===== Given data

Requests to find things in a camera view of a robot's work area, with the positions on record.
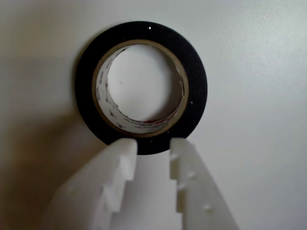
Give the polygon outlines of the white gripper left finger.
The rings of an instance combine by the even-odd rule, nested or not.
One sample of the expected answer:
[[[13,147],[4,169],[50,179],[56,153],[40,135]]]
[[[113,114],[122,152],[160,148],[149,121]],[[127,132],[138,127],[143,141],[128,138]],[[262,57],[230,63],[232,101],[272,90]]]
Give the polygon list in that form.
[[[134,179],[138,145],[122,138],[94,156],[55,192],[45,213],[47,230],[108,230]]]

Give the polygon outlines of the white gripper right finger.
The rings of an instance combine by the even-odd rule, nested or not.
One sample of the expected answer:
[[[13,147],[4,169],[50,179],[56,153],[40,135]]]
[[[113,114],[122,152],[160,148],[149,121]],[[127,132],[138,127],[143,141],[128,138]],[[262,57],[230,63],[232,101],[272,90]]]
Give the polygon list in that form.
[[[184,138],[170,140],[170,178],[176,181],[176,211],[184,230],[237,230],[214,179],[196,148]]]

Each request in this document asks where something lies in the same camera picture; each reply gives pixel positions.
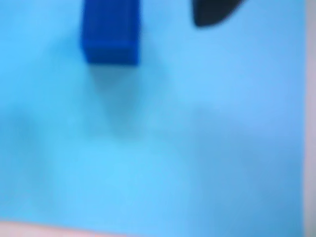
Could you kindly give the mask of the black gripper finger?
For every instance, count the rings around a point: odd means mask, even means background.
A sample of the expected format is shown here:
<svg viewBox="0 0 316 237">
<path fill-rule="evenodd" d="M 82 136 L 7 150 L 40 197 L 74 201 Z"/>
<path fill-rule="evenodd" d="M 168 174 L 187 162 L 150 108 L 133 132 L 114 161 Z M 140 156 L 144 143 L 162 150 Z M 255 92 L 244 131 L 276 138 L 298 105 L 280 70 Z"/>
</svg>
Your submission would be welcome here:
<svg viewBox="0 0 316 237">
<path fill-rule="evenodd" d="M 197 27 L 220 24 L 229 18 L 244 0 L 193 0 L 193 20 Z"/>
</svg>

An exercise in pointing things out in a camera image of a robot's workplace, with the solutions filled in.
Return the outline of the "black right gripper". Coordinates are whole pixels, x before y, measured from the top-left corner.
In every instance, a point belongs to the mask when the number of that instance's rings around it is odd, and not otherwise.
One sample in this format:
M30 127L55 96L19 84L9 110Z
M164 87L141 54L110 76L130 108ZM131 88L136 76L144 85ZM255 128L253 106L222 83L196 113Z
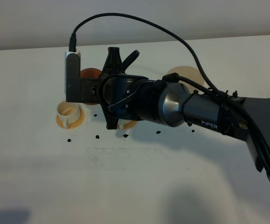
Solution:
M138 56L136 50L122 61L119 48L109 47L99 78L81 78L81 102L101 105L108 130L117 129L119 119L161 122L158 102L163 82L126 74Z

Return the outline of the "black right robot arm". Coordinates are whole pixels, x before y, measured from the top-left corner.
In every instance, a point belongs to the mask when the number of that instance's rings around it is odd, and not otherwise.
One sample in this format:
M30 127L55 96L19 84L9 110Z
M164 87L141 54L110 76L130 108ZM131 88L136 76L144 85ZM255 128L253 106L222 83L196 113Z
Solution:
M101 105L108 129L117 129L121 119L198 125L246 142L256 169L270 181L270 98L229 95L176 72L155 81L126 74L138 55L121 60L119 48L111 47L102 70L79 74L81 101Z

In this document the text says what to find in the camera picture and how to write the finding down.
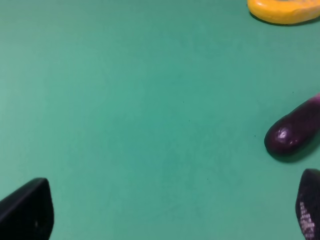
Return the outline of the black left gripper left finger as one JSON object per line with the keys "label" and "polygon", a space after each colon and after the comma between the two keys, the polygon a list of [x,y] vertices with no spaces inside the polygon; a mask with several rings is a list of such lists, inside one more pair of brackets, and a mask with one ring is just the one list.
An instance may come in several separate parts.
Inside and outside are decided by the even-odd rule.
{"label": "black left gripper left finger", "polygon": [[34,178],[0,201],[2,240],[48,240],[54,220],[47,178]]}

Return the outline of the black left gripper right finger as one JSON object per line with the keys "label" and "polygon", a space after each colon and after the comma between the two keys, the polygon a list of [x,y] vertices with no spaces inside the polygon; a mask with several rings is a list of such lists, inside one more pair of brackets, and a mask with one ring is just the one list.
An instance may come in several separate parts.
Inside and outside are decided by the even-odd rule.
{"label": "black left gripper right finger", "polygon": [[320,171],[308,168],[303,171],[295,213],[300,230],[306,240],[320,240]]}

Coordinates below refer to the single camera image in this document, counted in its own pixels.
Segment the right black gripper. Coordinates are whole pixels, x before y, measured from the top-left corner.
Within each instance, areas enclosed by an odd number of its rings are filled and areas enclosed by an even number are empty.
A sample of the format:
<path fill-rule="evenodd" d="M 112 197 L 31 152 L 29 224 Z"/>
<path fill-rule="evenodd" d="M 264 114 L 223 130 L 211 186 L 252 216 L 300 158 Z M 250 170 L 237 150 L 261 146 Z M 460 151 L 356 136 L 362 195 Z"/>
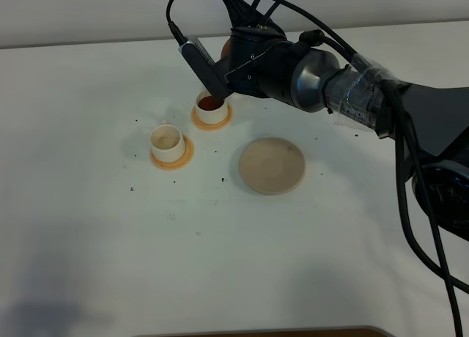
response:
<path fill-rule="evenodd" d="M 290 42 L 276 23 L 264 19 L 257 10 L 260 1 L 223 0 L 233 27 L 224 78 L 238 94 L 290 99 L 292 75 L 304 57 L 304 44 Z"/>

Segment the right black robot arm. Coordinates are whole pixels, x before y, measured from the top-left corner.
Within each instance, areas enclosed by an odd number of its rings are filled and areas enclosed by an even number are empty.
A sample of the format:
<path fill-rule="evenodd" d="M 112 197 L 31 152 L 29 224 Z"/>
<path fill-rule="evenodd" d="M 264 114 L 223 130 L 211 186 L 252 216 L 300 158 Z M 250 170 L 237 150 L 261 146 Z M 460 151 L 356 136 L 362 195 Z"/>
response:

==========

Reproduce all of the records above exactly, but exclude the pictures.

◆ Answer section
Requests to find things in a camera view of a robot's work area, with the positions on record.
Give the polygon outlines of the white gripper left finger.
The rings of an instance combine by the even-odd rule, nested or not.
One sample of the expected answer:
[[[13,147],[4,169],[50,179],[56,153],[40,135]]]
[[[113,114],[122,152],[160,148],[149,121]],[[127,132],[138,127],[143,141],[128,138]],[[262,57],[230,63],[232,101],[272,90]]]
Give the polygon list in that form.
[[[134,179],[138,145],[122,138],[94,156],[55,192],[45,213],[47,230],[108,230]]]

Give the polygon outlines of the white gripper right finger.
The rings of an instance combine by the even-odd rule, nested or not.
One sample of the expected answer:
[[[13,147],[4,169],[50,179],[56,153],[40,135]]]
[[[113,114],[122,152],[160,148],[149,121]],[[127,132],[138,127],[143,141],[128,138]],[[262,57],[230,63],[232,101],[272,90]]]
Give the polygon list in that form.
[[[184,138],[170,140],[170,178],[176,181],[176,211],[184,230],[237,230],[214,179],[196,148]]]

Each request in this document asks where something lies in the same camera picture; each reply gives pixel positions.
Could you kindly give the mask of the black gripper finger?
For every instance, count the rings around a point: odd means mask, even means background.
A sample of the expected format is shown here:
<svg viewBox="0 0 316 237">
<path fill-rule="evenodd" d="M 82 136 L 7 150 L 40 197 L 74 201 Z"/>
<path fill-rule="evenodd" d="M 168 174 L 187 162 L 150 108 L 133 132 L 114 161 Z M 140 156 L 144 143 L 162 150 Z M 255 92 L 244 131 L 276 138 L 298 105 L 280 70 Z"/>
</svg>
Your submission would be welcome here:
<svg viewBox="0 0 316 237">
<path fill-rule="evenodd" d="M 197 27 L 220 24 L 229 18 L 244 0 L 193 0 L 193 20 Z"/>
</svg>

An exercise in pointing things out in a camera image of a robot's workplace, with the solutions filled in.
Return the outline of the "black right gripper". Coordinates are whole pixels, x before y, measured from the top-left corner.
In every instance, a point belongs to the mask when the number of that instance's rings around it is odd, and not otherwise.
One sample in this format:
M30 127L55 96L19 84L9 110Z
M164 87L141 54L110 76L130 108ZM131 88L136 76L144 85ZM255 128L253 106L222 83L196 113Z
Solution:
M138 56L136 50L122 61L119 48L109 47L99 78L81 78L81 102L101 105L108 130L117 129L119 119L161 122L158 102L163 82L126 74Z

Return the outline of the "black right robot arm". Coordinates are whole pixels, x before y, measured from the top-left corner.
In every instance, a point belongs to the mask when the number of that instance's rings around it is odd, and not otherwise.
One sample in this format:
M30 127L55 96L19 84L9 110Z
M164 87L141 54L110 76L130 108ZM131 88L136 76L144 85ZM255 128L253 106L222 83L196 113Z
Solution:
M101 105L108 129L117 129L121 119L198 125L246 142L256 169L270 181L270 98L229 95L176 72L155 81L126 74L138 55L121 60L119 48L111 47L102 70L79 74L81 101Z

In this document the text says what to find in the camera picture and how to write the finding down.
Return the outline of the black left gripper left finger as one JSON object per line with the keys "label" and "polygon", a space after each colon and after the comma between the two keys, the polygon a list of [x,y] vertices with no spaces inside the polygon; a mask with several rings is a list of such lists, inside one more pair of brackets, and a mask with one ring is just the one list.
An instance may come in several separate parts.
Inside and outside are decided by the even-odd rule.
{"label": "black left gripper left finger", "polygon": [[34,178],[0,201],[2,240],[48,240],[54,220],[47,178]]}

Return the outline of the black left gripper right finger as one JSON object per line with the keys "label" and "polygon", a space after each colon and after the comma between the two keys, the polygon a list of [x,y] vertices with no spaces inside the polygon; a mask with several rings is a list of such lists, inside one more pair of brackets, and a mask with one ring is just the one list.
An instance may come in several separate parts.
Inside and outside are decided by the even-odd rule.
{"label": "black left gripper right finger", "polygon": [[320,171],[308,168],[303,171],[295,213],[300,230],[306,240],[320,240]]}

Coordinates below refer to the single camera image in this document, counted in its own pixels.
Segment the right black gripper. Coordinates are whole pixels, x before y, measured from the top-left corner.
Within each instance, areas enclosed by an odd number of its rings are filled and areas enclosed by an even number are empty.
A sample of the format:
<path fill-rule="evenodd" d="M 112 197 L 31 152 L 29 224 Z"/>
<path fill-rule="evenodd" d="M 264 114 L 223 130 L 211 186 L 252 216 L 300 158 Z M 250 170 L 237 150 L 261 146 Z M 460 151 L 356 136 L 362 195 Z"/>
response:
<path fill-rule="evenodd" d="M 290 42 L 276 23 L 264 19 L 257 10 L 260 1 L 223 0 L 233 27 L 224 78 L 238 94 L 290 99 L 292 75 L 304 57 L 304 44 Z"/>

Segment the right black robot arm. Coordinates are whole pixels, x before y, measured from the top-left corner.
Within each instance, areas enclosed by an odd number of its rings are filled and areas enclosed by an even number are empty.
A sample of the format:
<path fill-rule="evenodd" d="M 112 197 L 31 152 L 29 224 Z"/>
<path fill-rule="evenodd" d="M 264 114 L 223 130 L 211 186 L 252 216 L 300 158 Z M 250 170 L 237 150 L 261 146 Z M 460 151 L 356 136 L 362 195 Z"/>
response:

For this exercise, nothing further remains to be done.